Amalgamer le flacon pour former des agents de contraste à ultrasons remplis de perfluorobutane remplis de gaz. Ajouter 25 microlitres de solution d’agent de contraste à ultrasons par millilitre de solution cellulaire. Ensuite, pompez immédiatement l’agent de contraste combiné et le mélange cellulaire à travers le dispositif acoustofluidique.
Ce protocole produit un système acoustofluidic qui peut être employé pour augmenter la livraison moléculaire intracellulaire dans des variétés de cellule multiples. La livraison intracellulaire d’un composé fluorescent, fluorescéine, aux cellules de T humaines primaires a été améliorée avec le traitement acoustofluidic comparé à un groupe témoin non traité. L’intensité de fluorescence des cellules de T a augmenté de cinq fois après traitement, indiquant la livraison augmentée de fluorescéine.

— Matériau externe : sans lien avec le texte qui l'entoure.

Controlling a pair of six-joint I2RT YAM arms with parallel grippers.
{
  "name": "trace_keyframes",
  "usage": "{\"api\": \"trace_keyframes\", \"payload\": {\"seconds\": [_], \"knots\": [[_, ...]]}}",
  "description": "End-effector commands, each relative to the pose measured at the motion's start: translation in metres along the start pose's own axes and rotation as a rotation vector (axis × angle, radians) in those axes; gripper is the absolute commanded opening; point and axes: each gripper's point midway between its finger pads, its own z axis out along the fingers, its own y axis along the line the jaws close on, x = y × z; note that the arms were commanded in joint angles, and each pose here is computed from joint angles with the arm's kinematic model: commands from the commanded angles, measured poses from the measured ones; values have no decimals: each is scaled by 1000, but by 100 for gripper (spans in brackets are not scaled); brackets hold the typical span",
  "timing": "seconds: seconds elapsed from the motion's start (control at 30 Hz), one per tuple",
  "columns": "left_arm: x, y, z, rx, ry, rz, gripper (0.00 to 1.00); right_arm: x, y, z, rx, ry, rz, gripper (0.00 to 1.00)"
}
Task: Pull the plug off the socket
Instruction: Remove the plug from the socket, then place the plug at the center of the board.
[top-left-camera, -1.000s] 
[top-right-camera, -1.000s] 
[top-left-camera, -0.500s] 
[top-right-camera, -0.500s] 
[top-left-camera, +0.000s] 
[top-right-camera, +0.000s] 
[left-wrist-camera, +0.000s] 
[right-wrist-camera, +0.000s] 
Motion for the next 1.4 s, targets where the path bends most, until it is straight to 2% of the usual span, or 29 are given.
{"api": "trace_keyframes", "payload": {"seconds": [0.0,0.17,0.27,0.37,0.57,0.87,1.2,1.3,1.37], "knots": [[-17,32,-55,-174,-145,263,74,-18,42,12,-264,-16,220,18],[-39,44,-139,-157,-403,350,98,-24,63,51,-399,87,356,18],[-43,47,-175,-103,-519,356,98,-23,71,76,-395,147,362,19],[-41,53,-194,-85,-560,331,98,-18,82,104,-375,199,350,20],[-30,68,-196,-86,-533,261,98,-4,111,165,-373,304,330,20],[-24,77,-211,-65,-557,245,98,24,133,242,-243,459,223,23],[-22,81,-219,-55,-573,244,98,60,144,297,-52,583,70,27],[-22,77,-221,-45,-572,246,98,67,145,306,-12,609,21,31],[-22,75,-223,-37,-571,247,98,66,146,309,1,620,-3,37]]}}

La viabilité de cellules a diminué légèrement après un traitement acoustofluidic, mais est demeurée au-dessus de 80% Le traitement acoustofluidic a augmenté la livraison intracellulaire d’un trehalose composé conservateur aux cellules humaines de carcinome de poumon A549 comparées à l’écoulement seul et aux cellules dans le groupe témoin non traité. L’ajout des microbulles cationiques à la solution cellulaire est essentiel. L’administration intracellulaire de biomolécules sera limitée sans microbulles cationiques en solution.
Cette plateforme permet l’administration intracellulaire de diverses biomolécules, qui peuvent altérer la fonction cellulaire à des fins de recherche ou thérapeutiques. Après avoir terminé cette procédure, une caractérisation cellulaire supplémentaire peut être effectuée pour évaluer l’impact de l’administration de diverses biomolécules.